◆ **What is needed**:
This task calls for copying every line in the data below that contains the word "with".
------------------------------------------------------------
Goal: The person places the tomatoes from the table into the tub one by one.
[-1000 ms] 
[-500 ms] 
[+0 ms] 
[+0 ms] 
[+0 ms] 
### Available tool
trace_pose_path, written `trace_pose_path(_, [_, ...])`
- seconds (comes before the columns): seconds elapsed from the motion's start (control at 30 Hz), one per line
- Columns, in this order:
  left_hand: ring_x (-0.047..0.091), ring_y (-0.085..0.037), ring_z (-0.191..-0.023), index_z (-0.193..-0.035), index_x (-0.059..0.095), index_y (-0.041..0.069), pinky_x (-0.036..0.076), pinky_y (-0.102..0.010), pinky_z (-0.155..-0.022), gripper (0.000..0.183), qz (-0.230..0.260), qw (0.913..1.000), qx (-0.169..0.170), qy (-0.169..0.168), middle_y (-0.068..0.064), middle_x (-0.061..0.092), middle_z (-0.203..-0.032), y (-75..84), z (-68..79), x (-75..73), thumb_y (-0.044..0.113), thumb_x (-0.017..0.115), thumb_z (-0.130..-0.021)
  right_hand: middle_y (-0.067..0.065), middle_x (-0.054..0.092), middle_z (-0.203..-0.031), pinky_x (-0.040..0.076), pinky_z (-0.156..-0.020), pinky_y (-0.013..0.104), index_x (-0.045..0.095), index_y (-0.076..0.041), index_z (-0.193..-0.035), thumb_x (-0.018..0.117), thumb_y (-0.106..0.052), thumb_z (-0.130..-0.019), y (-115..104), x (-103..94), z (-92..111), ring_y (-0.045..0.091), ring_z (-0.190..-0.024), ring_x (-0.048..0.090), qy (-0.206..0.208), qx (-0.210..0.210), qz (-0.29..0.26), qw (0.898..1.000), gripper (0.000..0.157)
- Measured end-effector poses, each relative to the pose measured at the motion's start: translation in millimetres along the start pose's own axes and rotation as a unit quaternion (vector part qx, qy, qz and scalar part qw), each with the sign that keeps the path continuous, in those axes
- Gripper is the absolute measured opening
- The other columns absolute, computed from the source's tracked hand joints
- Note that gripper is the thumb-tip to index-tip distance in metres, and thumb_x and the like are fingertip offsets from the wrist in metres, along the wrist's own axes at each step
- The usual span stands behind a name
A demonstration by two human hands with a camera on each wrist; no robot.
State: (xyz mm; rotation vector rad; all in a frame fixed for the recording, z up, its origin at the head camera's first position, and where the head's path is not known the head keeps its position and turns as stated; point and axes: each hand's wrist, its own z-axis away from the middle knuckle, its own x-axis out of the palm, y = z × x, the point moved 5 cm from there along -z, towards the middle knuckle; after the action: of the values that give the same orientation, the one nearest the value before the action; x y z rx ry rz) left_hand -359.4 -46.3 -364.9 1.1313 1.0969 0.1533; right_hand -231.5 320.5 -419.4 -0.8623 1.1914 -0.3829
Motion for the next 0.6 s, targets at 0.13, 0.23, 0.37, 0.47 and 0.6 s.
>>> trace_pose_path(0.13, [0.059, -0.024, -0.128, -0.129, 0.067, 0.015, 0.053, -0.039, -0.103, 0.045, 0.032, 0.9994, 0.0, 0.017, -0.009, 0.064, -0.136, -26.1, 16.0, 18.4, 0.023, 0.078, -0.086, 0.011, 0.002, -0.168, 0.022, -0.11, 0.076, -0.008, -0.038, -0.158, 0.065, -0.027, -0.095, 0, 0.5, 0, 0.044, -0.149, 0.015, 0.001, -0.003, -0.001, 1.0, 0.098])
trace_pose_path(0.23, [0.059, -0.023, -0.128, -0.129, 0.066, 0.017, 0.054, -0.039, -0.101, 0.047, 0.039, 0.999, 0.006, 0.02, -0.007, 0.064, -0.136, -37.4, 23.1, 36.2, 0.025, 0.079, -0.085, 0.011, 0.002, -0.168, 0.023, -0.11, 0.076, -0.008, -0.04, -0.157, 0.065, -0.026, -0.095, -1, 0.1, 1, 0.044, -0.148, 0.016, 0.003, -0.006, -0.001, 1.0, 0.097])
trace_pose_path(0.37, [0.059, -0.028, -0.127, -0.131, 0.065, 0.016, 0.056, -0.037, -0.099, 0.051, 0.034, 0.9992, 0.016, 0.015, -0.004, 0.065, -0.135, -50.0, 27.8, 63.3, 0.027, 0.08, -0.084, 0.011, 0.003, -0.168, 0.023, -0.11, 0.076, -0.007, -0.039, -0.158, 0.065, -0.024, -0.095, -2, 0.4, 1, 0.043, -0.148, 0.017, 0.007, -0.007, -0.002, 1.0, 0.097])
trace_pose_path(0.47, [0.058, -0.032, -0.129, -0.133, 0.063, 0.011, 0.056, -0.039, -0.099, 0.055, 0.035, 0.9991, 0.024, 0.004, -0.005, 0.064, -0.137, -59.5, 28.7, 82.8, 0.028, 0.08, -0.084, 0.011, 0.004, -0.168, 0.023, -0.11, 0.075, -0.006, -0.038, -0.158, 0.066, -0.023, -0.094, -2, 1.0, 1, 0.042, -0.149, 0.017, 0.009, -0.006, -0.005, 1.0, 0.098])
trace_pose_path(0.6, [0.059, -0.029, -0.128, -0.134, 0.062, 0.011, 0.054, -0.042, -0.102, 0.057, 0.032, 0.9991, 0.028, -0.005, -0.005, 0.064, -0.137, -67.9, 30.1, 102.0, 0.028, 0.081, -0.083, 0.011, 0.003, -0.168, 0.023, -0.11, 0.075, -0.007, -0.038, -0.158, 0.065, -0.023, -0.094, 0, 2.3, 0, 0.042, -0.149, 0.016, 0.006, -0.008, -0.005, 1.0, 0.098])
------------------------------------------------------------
◆ **Output**:
- Measured end-effector poses, each relative to the pose measured at the motion's start: translation in millimetres along the start pose's own axes and rotation as a unit quaternion (vector part qx, qy, qz and scalar part qw), each with the sign that keeps the path continuous, in those axes
A demonstration by two human hands with a camera on each wrist; no robot.

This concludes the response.